Confessione preliminare: più di trent’anni fa ho sposato un irlandese (quello che m’ha portata via da Trieste e dall’Istria) e “Nothing compares to you” è la “nostra” canzone. Ulteriore confessione, salvo qualche altro brano, un paio di cover e alcune apparizioni TV, la mia conoscenza della discografia di Sinéad O’Connor si ferma lì. Importante precisazione: so moltissime cose della sua vita privata, del suo pensiero e degli alti e bassi della sua carriera. Ecco in sintesi l’enigma di Sinéad O’Connor. La conosciamo (o pensiamo di conoscerla) bene ma non per le ragioni che lei avrebbe voluto. In Irlanda, dove sono allergici al divismo, non è mai stata messa in discussione la sua capacità di interprete, ma l’atteggiamento generale nei suoi confronti, è simile a quello che si ha verso quel membro “scomodo” che tutti abbiamo in famiglia, quello che creerà disagio alle riunioni familiari, che dirà cose imbarazzanti e inopportune, ma che in fondo verrà perdonato in virtù della sua umanità.
Ogni volta che Sinéad se ne usciva con una nuova, tutti alzavano gli occhi al cielo e sospiravano “Anche questa!” e spesso cinicamente, come solo gli irlandesi sanno fare, facevano scommesse su quanto sarebbe durato l’ultimo exploit.
Sinéad Marie Bernadette O’Connor, alias Mother Bernadette Mary, alias Magda Davitt, alias Shuhada’ Sadaqat. Da dove cominciare? Già nel contemplare la carrellata dei nomi che la cantante si è data nella sua tormentata vita, sorge l’impressione che ogni nuova incarnazione funga da strato di cipolla al contrario; invece che rivelare via via la vera essenza della persona, la rivesta progressivamente, nel tentativo di coprire le vulnerabilità e le antiche ferite mai sanate. Terza di cinque fratelli, Sinéad è nata in una famiglia problematica (come tante all’epoca) che si sarebbe ben presto sfasciata tra conflitti, lacerazioni e battaglie per l’affidamento dei figli. Conflitti, lacerazioni e battaglie di affidamento che Sinéad avrebbe, non solo replicato (come da destino, per i figli di genitori divorziati) ma amplificato su scala epica, nonché pubblica, con quattro matrimoni, numerose relazioni e quattro figli tutti di padri diversi. Il colpo più duro, quello finale, impossibile da assorbire, l’incubo di ogni madre, l’è arrivato il 7 gennaio 2022, con la notizia del suicidio del figlio diciassettenne, Shane.

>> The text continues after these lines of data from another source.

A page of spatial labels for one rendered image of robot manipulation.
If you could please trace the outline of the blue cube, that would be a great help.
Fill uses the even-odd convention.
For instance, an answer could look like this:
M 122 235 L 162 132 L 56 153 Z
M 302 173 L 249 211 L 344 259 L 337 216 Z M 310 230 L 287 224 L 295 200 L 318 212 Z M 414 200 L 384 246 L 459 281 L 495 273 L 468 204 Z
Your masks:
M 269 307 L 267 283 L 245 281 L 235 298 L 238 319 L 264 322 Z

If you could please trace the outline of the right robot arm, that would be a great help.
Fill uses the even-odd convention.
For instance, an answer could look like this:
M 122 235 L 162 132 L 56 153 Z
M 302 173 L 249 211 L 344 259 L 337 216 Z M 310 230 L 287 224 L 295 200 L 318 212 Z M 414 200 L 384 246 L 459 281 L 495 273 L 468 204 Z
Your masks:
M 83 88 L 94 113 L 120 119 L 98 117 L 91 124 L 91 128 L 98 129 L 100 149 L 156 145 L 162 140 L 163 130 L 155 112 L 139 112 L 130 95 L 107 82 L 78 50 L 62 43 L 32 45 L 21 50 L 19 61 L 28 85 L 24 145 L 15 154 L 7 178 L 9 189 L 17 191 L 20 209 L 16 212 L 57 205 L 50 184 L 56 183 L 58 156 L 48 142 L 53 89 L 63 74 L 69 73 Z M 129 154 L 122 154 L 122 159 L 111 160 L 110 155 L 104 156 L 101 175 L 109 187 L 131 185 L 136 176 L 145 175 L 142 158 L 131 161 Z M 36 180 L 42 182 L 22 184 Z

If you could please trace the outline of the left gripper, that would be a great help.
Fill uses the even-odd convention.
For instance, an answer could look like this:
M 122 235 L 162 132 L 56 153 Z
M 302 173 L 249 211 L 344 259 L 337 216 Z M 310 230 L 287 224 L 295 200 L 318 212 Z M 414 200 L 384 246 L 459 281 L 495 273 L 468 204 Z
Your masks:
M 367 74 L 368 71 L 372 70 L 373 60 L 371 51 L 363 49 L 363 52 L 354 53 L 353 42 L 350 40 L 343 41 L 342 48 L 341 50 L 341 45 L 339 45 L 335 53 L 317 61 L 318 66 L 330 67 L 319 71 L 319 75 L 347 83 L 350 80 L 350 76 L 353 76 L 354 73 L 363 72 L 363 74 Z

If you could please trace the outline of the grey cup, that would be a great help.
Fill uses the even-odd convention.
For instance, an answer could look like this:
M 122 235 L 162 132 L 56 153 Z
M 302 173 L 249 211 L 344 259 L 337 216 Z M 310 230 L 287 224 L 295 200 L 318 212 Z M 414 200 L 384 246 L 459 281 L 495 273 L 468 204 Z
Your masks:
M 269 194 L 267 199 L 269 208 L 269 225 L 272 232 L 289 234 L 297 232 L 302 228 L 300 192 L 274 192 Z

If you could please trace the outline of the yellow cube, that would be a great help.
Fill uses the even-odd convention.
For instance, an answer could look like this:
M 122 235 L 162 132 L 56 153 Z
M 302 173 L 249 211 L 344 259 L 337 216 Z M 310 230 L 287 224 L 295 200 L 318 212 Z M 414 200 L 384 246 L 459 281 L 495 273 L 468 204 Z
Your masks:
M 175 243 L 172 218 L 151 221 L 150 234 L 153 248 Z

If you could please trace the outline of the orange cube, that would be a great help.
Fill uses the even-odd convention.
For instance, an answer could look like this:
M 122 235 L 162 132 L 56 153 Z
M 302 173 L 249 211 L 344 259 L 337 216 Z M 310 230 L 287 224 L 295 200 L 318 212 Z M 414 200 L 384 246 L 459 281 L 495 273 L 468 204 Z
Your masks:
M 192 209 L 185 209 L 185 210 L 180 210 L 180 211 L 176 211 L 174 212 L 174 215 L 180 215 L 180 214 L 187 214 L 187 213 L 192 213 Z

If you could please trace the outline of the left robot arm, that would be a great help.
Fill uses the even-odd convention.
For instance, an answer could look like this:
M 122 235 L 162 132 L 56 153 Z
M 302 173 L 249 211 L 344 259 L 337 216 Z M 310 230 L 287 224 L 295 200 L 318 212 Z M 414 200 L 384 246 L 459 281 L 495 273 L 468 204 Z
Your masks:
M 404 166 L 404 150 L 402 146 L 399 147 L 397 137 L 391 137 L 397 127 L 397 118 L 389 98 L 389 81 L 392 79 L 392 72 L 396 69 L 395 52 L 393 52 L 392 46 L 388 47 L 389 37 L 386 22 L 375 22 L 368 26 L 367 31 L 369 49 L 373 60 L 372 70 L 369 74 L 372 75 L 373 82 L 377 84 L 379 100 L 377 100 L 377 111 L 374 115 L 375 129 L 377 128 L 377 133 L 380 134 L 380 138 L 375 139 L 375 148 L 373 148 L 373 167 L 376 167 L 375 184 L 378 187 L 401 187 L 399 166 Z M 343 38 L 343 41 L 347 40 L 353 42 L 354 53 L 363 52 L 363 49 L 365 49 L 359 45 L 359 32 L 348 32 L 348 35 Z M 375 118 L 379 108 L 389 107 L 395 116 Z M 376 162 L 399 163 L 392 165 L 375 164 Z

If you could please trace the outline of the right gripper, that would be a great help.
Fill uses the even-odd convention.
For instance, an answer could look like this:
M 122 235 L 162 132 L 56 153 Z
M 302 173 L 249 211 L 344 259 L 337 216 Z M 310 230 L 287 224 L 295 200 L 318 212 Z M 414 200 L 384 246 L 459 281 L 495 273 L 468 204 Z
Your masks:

Sin dalle sue prime apparizioni, Sinéad è stata accompagnata da polemiche, provocazioni e rabbiose esternazioni. A cominciare dalla sua testa rasata, che è stato un tratto più o meno costante della sua persona e all’urlo mai sopito che aveva in gola. La foto del suo viso contratto in un grido, sul suo primo album “The lion and the cobra”, era così controversa che dovette essere addolcita per il delicato pubblico americano. Non ci soffermeremo sul polverone che ha scatenato lo strappo della foto del Papa in diretta TV, né sul fatto che, in totale contraddizione, negli anni Novanta fosse stata ordinata prete da Michael Cox, vescovo di una setta cattolica indipendente, movimento che avrebbe lasciato di lì a poco, come da copione, né sulla decisione del 2017 di voler diventare un’anonima Magda Davitt, cinque minuti prima di convertirsi all’islam e risorgere come Shuhada’ Sadaqat. In fondo queste sono solo manifestazioni esteriori di una contorta e dolorosa ricerca interiore. Lei stessa ha dichiarato nella sua autobiografia “Rememberings” di non aver mai voluto diventare una pop-star, ma di essere essenzialmente “a protest singer” (cantante di protesta). Brava a protestare, ma ingenua o poco scaltra sul modo in cui farlo (a differenza della collega Madonna con la quale ci fu uno scontro mediatico senza esclusione di colpi nei primi Anni ‘90), Sinéad, sbagliava anche i tempi. Sempre troppo presto o troppo tardi, mai al momento giusto.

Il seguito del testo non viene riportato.